> _TASK PROMPT_: Search the records for the word "hand" and pick out every line that has it.

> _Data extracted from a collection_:
----

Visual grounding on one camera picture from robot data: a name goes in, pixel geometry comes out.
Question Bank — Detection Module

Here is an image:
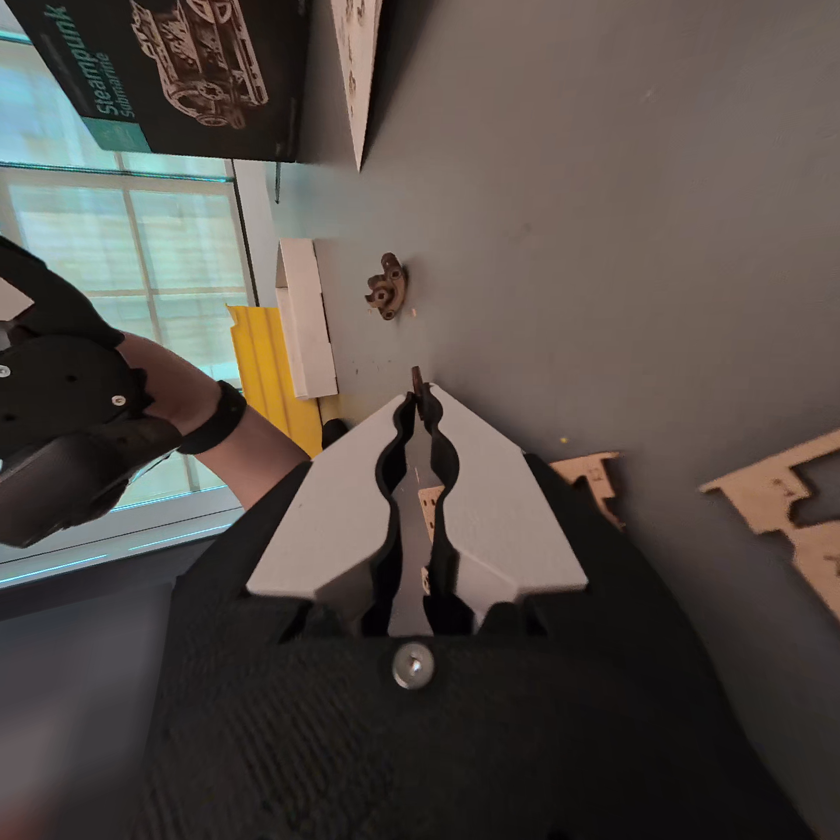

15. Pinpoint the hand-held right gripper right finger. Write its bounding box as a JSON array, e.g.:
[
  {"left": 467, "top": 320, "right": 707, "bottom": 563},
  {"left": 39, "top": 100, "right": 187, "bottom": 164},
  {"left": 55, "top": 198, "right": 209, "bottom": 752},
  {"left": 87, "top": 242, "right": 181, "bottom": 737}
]
[{"left": 420, "top": 382, "right": 589, "bottom": 636}]

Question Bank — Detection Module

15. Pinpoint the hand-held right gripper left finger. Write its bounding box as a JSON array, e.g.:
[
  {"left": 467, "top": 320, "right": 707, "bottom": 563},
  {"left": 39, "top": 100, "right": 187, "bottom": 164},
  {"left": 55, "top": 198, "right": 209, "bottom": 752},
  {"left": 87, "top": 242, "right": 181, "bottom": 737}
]
[{"left": 246, "top": 392, "right": 417, "bottom": 636}]

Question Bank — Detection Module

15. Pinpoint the small wooden model part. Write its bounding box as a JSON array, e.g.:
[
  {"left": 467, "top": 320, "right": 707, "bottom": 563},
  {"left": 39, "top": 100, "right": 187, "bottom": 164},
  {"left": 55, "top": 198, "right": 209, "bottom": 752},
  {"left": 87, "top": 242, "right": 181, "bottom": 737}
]
[{"left": 411, "top": 365, "right": 442, "bottom": 424}]

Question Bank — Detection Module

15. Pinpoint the person's left forearm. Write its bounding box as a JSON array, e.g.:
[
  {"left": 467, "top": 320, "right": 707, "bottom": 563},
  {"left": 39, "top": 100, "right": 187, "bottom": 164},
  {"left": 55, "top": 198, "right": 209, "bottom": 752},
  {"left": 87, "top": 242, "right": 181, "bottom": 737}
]
[{"left": 190, "top": 407, "right": 312, "bottom": 513}]

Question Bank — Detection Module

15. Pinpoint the wooden model assembly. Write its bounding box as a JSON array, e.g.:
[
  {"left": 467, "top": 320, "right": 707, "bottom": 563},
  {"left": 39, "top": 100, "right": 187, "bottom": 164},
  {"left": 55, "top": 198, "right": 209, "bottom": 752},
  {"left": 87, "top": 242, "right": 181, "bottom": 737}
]
[{"left": 365, "top": 252, "right": 409, "bottom": 321}]

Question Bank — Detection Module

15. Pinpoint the dark model kit box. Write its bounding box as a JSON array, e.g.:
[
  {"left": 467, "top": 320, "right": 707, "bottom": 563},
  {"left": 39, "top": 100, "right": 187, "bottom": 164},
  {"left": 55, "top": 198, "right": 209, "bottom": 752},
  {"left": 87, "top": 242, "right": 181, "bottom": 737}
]
[{"left": 5, "top": 0, "right": 312, "bottom": 164}]

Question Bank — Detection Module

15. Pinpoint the person's left hand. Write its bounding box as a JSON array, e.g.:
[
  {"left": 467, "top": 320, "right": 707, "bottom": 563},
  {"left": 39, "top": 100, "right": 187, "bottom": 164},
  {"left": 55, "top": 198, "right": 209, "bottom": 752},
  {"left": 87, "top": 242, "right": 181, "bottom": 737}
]
[{"left": 117, "top": 331, "right": 222, "bottom": 435}]

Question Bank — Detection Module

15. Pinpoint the wooden part sheet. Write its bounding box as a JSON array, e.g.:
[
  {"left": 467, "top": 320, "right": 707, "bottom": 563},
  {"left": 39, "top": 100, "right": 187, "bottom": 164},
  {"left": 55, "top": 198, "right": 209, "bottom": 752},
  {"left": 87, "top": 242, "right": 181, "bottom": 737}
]
[
  {"left": 548, "top": 451, "right": 624, "bottom": 531},
  {"left": 699, "top": 430, "right": 840, "bottom": 624}
]

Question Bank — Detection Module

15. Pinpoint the black wristband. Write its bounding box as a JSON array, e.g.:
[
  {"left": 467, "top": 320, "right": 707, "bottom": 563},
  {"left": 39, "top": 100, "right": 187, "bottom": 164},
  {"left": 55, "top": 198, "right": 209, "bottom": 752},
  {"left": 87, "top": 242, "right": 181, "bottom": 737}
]
[{"left": 177, "top": 381, "right": 248, "bottom": 455}]

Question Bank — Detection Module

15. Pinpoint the yellow ribbed panel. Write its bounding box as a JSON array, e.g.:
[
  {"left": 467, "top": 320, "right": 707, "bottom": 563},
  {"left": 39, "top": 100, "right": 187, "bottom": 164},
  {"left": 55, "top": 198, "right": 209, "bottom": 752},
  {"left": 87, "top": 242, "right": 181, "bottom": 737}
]
[{"left": 226, "top": 304, "right": 324, "bottom": 459}]

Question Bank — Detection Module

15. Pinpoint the white cardboard box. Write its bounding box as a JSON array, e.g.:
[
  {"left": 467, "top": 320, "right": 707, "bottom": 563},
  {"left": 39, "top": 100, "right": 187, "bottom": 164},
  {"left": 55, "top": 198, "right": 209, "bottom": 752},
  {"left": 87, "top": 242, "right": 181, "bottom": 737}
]
[{"left": 274, "top": 238, "right": 339, "bottom": 400}]

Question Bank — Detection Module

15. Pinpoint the glass window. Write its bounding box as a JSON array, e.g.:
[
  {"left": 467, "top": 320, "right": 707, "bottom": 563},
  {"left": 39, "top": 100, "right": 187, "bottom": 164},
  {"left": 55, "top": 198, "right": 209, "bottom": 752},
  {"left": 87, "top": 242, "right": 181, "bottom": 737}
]
[{"left": 0, "top": 13, "right": 260, "bottom": 585}]

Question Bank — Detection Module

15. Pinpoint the printed instruction sheet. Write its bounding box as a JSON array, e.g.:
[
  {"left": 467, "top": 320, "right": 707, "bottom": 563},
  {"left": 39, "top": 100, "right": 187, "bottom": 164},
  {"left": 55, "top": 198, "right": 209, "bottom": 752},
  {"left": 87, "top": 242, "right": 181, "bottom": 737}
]
[{"left": 328, "top": 0, "right": 383, "bottom": 173}]

----

> _OUTPUT_:
15. Pinpoint the hand-held right gripper right finger. Write its bounding box as a JSON array, e.g.:
15. Pinpoint the hand-held right gripper left finger. Write its bounding box as a JSON array, e.g.:
15. Pinpoint the person's left hand. Write its bounding box as a JSON array, e.g.:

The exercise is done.